The first U.S. kids’ climate case
Genesis comes six months after a federal judge gave new life to Our Children’s Trust’s best-known lawsuit, Juliana, which was filed when Barack Obama was in the White House and became the subject of a Netflix documentary — and has stumbled in the face of three administrations’ efforts to quash the case.
As they do in Genesis, the 21 Juliana challengers argue that the federal government’s support for fossil fuels violates what young activists say is a constitutional right to a stable climate.
Juliana was rejected by the 9th U.S. Circuit Court of Appeals in 2020, when the court found that the case raised questions for the “political branches” of government, rather than the judiciary.
Judge Ann Aiken of the U.S. District Court for the District of Oregon, however, revived the case in June, giving the young activists permission to revise their original lawsuit “to cure any deficiency.”
“[W]hen government conduct catastrophically harms American citizens,” said the judge, a Clinton appointee, “the judiciary is constitutionally required to perform its independent role and determine whether the challenged conduct … is unconstitutional.”
Aiken at one point ordered settlement talks between the climate activists and the Biden administration. Those efforts collapsed in late 2021 without a resolution.
The Department of Justice has argued that Juliana should be dismissed because the young people have failed to bring a claim that a court can resolve.
Even if a court ordered the United States to phase out fossil fuels, it would not “suffice to stop catastrophic climate change or even ameliorate” the young people’s injuries, DOJ environment chief Todd Kim said in June.
California leads on climate lawsuits
Genesis solidifies California’s status as a hotbed of climate litigation.
The new lawsuit comes three months after California’s Democratic Gov. Gavin Newsom and Attorney General Rob Bonta sued the oil and gas industry, becoming the latest and largest player among a growing number of state, county and city governments looking to hold fossil fuel companies financially accountable for the effects of climate change.
Five California cities, including San Francisco and Oakland, and three counties, including San Mateo, were already active on the climate liability front, filing some of the first lawsuits against fossil fuel companies in 2017 and 2018.
California’s climate liability lawsuit, filed this year in state court, accuses five of the world’s largest oil companies and their subsidiaries, along with the American Petroleum Institute, of violating state nuisance and product liability laws, as well as destroying natural resources.
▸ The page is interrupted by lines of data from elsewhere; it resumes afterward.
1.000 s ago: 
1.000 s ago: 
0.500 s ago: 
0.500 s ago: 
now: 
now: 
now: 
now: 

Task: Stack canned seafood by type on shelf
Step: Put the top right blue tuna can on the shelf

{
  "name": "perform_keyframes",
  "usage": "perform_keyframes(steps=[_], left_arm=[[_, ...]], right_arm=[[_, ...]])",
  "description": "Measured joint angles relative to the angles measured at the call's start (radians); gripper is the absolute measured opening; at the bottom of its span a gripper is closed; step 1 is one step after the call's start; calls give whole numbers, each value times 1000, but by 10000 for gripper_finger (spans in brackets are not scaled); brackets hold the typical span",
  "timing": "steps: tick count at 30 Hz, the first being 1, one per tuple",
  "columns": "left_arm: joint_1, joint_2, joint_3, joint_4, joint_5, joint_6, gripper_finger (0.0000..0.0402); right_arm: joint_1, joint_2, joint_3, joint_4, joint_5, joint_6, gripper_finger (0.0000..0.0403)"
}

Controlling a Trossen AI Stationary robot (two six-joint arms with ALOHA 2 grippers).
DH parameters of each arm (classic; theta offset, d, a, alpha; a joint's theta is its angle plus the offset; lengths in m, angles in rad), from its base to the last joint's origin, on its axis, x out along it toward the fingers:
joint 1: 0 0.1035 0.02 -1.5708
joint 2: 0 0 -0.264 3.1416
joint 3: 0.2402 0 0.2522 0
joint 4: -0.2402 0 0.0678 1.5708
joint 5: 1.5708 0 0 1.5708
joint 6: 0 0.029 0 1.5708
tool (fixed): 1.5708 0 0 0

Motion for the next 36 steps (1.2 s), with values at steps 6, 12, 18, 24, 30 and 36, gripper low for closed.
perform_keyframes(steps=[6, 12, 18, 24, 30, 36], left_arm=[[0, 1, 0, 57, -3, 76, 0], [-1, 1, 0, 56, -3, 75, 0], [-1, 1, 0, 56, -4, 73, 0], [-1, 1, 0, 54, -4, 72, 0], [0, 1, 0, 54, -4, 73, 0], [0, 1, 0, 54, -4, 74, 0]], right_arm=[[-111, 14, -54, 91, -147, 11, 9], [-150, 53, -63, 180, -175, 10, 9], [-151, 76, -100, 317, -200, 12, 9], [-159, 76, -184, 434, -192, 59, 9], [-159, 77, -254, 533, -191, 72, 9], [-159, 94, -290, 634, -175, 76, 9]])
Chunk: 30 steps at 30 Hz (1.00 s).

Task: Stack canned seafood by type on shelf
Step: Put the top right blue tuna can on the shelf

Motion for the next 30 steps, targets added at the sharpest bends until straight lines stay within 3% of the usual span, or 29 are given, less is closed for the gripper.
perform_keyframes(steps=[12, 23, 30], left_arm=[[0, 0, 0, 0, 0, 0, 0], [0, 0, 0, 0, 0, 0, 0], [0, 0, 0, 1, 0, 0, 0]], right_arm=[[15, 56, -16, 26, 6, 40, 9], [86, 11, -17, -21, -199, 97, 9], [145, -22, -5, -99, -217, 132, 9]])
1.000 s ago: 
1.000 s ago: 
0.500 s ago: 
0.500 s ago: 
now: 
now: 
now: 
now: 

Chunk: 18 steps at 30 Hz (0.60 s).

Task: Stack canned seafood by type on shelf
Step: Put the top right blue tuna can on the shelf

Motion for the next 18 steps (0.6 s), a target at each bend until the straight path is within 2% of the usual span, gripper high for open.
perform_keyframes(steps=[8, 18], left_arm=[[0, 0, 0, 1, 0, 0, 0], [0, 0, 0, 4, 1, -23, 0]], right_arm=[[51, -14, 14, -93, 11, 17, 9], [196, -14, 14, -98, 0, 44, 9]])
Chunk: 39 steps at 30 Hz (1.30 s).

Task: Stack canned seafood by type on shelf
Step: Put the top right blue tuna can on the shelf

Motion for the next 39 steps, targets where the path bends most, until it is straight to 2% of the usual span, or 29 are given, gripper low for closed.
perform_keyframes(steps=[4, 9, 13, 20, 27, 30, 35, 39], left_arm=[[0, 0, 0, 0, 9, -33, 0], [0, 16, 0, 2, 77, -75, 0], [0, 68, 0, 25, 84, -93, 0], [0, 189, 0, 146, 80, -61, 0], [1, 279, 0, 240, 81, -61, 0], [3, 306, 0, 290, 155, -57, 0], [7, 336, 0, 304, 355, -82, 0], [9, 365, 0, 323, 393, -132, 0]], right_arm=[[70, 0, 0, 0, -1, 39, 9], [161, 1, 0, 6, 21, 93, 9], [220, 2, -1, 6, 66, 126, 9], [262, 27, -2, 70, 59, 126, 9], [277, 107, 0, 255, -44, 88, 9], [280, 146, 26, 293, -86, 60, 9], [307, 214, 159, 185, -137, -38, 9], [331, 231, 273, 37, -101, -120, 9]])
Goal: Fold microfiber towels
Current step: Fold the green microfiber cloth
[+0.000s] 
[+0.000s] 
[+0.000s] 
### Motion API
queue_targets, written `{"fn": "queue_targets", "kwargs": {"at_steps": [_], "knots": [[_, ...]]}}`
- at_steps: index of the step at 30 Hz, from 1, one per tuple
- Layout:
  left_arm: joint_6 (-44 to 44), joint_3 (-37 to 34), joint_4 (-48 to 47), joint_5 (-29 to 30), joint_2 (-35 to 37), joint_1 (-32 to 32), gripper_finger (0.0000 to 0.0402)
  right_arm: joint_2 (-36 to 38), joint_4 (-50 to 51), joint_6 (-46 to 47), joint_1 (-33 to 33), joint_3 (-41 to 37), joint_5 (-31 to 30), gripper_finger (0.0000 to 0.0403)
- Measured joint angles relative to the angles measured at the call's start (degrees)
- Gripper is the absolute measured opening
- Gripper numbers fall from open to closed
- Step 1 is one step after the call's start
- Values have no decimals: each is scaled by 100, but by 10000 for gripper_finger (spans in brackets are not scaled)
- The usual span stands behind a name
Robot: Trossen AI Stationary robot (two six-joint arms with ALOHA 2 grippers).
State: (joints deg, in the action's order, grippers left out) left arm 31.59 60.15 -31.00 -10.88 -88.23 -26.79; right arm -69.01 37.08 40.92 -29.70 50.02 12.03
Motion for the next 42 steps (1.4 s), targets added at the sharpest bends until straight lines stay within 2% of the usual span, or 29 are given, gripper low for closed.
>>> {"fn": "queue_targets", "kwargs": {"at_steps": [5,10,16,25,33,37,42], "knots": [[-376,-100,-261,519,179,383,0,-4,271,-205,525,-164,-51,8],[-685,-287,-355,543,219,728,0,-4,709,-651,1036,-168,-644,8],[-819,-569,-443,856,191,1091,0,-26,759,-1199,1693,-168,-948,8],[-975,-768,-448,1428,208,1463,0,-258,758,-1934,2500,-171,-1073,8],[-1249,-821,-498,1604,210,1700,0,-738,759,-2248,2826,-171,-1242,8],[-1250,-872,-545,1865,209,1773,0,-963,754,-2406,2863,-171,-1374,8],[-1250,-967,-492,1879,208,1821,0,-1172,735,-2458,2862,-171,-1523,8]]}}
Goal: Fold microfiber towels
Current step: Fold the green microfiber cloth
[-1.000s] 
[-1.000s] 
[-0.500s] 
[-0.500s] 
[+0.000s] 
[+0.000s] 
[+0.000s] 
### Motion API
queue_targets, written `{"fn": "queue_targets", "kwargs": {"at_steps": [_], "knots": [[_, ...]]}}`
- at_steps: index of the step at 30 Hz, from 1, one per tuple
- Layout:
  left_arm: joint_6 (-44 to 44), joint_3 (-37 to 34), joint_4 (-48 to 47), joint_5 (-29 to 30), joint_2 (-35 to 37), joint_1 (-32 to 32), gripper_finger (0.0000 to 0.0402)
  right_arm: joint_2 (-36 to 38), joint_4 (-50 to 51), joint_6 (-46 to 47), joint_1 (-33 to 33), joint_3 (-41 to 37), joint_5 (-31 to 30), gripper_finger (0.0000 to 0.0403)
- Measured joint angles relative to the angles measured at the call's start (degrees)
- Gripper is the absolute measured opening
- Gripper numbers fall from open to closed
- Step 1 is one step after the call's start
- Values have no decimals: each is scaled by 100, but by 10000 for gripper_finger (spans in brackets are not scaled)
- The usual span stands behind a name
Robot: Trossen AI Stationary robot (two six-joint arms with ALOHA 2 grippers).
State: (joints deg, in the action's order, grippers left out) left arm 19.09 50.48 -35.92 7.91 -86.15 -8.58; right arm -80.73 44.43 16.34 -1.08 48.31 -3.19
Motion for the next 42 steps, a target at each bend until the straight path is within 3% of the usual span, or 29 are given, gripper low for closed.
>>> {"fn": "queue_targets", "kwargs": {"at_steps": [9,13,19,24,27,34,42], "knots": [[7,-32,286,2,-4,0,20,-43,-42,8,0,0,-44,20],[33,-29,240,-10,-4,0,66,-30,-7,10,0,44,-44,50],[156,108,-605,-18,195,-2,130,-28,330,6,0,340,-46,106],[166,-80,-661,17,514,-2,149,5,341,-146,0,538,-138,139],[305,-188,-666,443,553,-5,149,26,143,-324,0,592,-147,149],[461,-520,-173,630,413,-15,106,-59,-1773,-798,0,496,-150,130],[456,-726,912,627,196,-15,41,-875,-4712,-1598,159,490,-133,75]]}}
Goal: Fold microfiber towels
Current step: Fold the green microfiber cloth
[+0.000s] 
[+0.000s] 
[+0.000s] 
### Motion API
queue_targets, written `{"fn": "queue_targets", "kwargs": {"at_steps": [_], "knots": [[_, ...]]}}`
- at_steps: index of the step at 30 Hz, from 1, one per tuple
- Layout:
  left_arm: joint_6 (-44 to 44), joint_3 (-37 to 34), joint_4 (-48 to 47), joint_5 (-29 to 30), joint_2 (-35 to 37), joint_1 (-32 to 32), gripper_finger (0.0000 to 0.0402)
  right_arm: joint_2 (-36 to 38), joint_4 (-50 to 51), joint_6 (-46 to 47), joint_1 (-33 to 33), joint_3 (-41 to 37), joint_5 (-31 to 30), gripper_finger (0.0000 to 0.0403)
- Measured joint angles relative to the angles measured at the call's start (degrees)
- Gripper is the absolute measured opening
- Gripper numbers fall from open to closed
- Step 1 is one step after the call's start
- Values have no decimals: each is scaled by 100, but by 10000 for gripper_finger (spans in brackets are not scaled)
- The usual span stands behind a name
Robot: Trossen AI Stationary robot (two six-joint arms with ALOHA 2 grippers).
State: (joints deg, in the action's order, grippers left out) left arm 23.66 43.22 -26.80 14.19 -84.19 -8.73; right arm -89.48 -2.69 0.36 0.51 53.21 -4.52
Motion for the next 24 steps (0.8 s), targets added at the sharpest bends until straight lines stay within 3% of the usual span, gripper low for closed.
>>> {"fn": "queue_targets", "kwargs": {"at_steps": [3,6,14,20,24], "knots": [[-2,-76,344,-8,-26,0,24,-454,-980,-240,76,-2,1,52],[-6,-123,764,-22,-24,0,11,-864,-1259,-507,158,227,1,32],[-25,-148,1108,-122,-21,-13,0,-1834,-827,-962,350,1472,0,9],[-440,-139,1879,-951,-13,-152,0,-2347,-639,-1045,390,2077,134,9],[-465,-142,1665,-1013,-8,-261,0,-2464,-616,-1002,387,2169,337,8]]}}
California has asked a state judge to order oil producers to pay for the costs of dealing with climate change and penalize companies for lying about the dangers of burning fossil fuels.
The Golden State’s climate liability case — and others like it — could put the oil industry on the hook for hundreds of billions of dollars if the lawsuits are successful.
Genesis does not seek any financial compensation from the industry or EPA. California’s presence in the liability fight — and its position at the forefront of climate impacts — made the state a natural home for Our Children’s Trust’s second federal lawsuit, Rodgers said.
“It’s daunting what these young people have had to go through,” she said. “Losing your home to fire, evacuated from floods. The number of days of school that have been lost is astounding.”